Единственными просветами в этом жалком существовании бывали минуты, когда мой покровитель Николас Доуни подзывал меня к себе и, покрывая нежными поцелуями, усаживал к себе на колени. Больше всего он любил целовать меня в шею, рядом с родимым пятнышком. Когда я со вздохом прижимался к нему, его быстро охватывало возбуждение, и он, сорвав с меня одежду, овладевал моим покорным телом. Я очень привязался к Николасу и со временем пришел к тому, что стал с радостью и нетерпением ожидать нашей следующей интимной встречи. Прошло несколько месяцев, и я уже стал его преданным рабом. Теперь я жил только ради его поцелуев и был готов на все, чтобы доставить ему удовольствие.

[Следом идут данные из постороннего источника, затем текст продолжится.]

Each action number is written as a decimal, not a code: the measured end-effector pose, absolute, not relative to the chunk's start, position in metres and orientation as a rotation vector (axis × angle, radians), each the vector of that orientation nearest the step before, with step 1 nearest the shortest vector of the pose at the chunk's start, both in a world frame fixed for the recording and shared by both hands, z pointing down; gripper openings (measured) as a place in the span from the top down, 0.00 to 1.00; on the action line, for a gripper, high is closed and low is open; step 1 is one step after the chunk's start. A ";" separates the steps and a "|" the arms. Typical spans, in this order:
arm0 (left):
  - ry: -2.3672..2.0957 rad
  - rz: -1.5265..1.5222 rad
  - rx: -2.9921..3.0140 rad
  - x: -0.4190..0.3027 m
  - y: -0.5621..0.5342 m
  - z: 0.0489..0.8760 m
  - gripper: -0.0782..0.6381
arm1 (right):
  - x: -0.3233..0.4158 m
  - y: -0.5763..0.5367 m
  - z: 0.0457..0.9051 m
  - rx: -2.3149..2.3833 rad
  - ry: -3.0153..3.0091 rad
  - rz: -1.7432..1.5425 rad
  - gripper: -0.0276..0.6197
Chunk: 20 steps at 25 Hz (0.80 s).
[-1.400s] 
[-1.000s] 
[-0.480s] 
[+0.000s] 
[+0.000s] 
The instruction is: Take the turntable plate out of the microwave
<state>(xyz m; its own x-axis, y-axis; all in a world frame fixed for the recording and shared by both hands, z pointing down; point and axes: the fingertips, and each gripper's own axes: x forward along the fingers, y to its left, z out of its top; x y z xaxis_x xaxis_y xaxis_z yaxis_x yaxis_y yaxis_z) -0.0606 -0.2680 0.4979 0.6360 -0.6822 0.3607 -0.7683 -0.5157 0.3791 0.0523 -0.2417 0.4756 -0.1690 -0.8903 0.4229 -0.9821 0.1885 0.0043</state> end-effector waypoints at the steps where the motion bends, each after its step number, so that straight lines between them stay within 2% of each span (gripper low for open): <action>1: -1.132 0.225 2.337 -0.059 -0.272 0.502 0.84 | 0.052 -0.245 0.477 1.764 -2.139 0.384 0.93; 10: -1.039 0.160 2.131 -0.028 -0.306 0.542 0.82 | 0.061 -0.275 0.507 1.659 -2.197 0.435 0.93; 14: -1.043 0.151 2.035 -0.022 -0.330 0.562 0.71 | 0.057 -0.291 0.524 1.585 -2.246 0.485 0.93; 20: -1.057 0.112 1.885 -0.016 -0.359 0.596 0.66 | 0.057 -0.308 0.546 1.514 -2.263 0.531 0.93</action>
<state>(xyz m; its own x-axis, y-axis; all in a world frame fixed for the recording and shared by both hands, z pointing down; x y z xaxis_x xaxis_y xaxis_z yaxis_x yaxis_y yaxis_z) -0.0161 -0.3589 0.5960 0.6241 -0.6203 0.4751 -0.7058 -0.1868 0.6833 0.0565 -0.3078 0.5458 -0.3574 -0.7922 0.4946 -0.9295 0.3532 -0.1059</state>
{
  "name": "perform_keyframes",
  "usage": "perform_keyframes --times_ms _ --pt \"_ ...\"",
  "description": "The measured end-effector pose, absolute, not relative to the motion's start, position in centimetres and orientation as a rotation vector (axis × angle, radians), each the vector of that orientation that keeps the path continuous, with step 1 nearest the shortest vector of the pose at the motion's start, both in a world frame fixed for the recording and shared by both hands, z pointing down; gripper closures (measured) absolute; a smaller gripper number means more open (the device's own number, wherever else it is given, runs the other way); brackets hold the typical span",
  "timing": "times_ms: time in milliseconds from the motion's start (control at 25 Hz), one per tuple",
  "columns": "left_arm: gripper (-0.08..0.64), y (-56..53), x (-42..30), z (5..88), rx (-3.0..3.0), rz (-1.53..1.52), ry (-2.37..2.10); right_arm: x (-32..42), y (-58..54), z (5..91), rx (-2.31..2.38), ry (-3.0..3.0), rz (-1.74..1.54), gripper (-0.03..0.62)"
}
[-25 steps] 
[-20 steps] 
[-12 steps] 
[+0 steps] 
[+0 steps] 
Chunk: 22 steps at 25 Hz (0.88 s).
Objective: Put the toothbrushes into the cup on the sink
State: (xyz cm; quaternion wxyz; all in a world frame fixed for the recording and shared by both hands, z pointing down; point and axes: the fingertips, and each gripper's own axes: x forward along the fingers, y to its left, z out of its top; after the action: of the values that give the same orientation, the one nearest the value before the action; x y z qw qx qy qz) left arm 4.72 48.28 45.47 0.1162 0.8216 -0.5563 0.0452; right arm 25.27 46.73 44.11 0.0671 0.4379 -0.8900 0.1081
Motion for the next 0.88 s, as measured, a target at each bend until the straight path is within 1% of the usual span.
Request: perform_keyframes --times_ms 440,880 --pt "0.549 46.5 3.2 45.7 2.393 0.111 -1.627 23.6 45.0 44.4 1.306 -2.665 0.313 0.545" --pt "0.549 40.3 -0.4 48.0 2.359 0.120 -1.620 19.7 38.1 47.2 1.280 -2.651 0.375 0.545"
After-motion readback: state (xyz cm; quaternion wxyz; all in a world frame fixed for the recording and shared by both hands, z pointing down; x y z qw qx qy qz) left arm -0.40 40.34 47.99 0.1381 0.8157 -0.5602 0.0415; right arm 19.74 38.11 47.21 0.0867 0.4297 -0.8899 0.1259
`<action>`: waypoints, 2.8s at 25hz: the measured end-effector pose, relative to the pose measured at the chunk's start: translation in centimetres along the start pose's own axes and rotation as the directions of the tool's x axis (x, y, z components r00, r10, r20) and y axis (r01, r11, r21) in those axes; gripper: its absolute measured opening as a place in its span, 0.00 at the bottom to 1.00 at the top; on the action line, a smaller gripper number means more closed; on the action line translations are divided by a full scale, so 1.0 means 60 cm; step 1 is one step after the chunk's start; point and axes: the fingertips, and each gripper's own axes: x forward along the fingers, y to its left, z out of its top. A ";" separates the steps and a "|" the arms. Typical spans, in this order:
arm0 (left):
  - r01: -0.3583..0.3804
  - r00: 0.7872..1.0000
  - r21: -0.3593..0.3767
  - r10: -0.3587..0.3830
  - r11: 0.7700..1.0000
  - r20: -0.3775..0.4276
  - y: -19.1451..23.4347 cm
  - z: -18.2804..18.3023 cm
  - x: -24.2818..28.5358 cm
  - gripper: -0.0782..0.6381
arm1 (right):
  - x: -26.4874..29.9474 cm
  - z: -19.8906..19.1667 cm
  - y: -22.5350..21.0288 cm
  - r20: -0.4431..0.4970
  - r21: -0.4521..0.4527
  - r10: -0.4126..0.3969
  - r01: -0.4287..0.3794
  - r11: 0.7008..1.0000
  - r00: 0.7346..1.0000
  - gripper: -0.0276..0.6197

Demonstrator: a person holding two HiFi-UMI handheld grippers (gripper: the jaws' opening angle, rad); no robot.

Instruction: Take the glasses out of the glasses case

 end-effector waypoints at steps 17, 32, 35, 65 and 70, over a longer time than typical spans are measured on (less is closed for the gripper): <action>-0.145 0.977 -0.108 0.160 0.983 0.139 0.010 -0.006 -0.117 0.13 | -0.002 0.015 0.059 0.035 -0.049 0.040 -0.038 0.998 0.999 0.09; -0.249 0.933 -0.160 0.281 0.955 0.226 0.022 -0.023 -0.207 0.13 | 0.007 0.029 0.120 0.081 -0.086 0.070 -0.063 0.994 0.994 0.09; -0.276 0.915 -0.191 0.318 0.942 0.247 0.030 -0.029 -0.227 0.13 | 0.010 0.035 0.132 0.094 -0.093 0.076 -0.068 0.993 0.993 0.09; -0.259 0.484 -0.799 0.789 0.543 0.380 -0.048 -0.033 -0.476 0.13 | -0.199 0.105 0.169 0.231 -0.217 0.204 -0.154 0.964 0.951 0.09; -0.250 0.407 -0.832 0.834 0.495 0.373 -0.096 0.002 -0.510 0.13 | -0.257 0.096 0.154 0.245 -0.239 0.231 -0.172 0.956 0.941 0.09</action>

Когда он покинул школу, чтобы поступить в Оксфордский университет, я больше недели не мог уснуть — стоило мне закрыть глаза, как меня начинали душить рыдания. Когда же я в свою очередь поступил на первый курс того же университета, то узнал, что он закончил обучение за год до этого и уже получил офицерский чин в гренадерской гвардии.
В Оксфорде я стал восторженным театралом и постоянным участником университетского театрального общества. Поначалу я помогал в подготовке спектаклей в качестве рабочего сцены, а со временем стал получать небольшие роли в постановках общества. Постепенно я стал все глубже погружаться в околотеатральную жизнь, совсем забросил занятия и чуть ли каждый вечер проводил в лондонских театрах. Сцена настолько поглотила меня, что я решил, что это моя судьба и должен посвятить театру свою жизнь.
Целыми днями я читал пьесы и писал рецензии на те спектакли, что мне удавалось посмотреть. Мои статьи публиковали очень редко, но когда какая-нибудь из них все же появлялась в печати, я чувствовал огромную гордость и волнение.
Так, без особых перемен и безумств, обычно свойственных юности, продолжалась моя жизнь, пока я не дожил до последнего курса. На летние каникулы я приехал в родовое имение и целые дни проводил дома, отчаянно скучая и не зная, чем себя занять. Однажды, бродя по усадьбе, я заглянул на конюшню и заметил там молодого грума. У этого юноши были лицо и фигура античного бога. Ни он, ни я ничего не сказали друг другу, но взгляд иногда способен выразить большее, чем пространное признание… С тех самых пор, как я в последний раз видел Николаса Доуни, я не испытывал такого сильного желания и возбуждения. После того как судьба разлучила меня с Николасом, я держался особняком, ни с кем не завязывая близкой дружбы и отклонял все попытки своих приятелей к более тесному общению. Вожделение и похоть, которые я прочитал в обращенном на меня взгляде юноши, поразили мое воображение, я задрожал, повернулся и быстро зашагал к дому, решив впредь избегать опасного соседства с конюшней.